* [Aim of the exercise]: A single figure is wanted: the count of lines below containing the string "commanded".
═════ Dataset extract
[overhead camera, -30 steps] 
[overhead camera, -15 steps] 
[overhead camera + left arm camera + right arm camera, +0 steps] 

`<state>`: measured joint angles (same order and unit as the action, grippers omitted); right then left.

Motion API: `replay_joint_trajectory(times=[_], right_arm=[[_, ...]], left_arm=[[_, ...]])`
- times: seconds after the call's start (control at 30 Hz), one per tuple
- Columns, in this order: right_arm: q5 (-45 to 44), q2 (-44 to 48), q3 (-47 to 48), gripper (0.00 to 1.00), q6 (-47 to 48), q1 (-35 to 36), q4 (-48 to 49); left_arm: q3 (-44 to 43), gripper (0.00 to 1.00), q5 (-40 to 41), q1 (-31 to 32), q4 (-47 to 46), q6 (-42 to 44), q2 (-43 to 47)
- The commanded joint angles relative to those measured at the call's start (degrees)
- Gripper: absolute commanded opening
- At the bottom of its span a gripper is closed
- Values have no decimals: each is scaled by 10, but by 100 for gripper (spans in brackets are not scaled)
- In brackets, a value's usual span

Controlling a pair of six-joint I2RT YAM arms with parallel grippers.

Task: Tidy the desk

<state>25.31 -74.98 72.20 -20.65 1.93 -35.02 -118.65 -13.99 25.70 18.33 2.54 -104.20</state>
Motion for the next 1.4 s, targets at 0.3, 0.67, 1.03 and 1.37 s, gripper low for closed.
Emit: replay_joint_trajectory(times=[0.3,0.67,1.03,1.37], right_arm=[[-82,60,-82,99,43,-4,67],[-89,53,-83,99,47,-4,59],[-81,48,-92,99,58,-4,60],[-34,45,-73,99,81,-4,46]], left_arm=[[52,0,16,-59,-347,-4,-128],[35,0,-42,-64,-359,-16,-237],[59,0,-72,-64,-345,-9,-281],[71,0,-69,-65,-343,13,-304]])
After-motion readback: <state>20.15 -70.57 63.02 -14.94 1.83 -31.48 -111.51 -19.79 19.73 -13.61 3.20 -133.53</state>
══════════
* [Written answer]: 2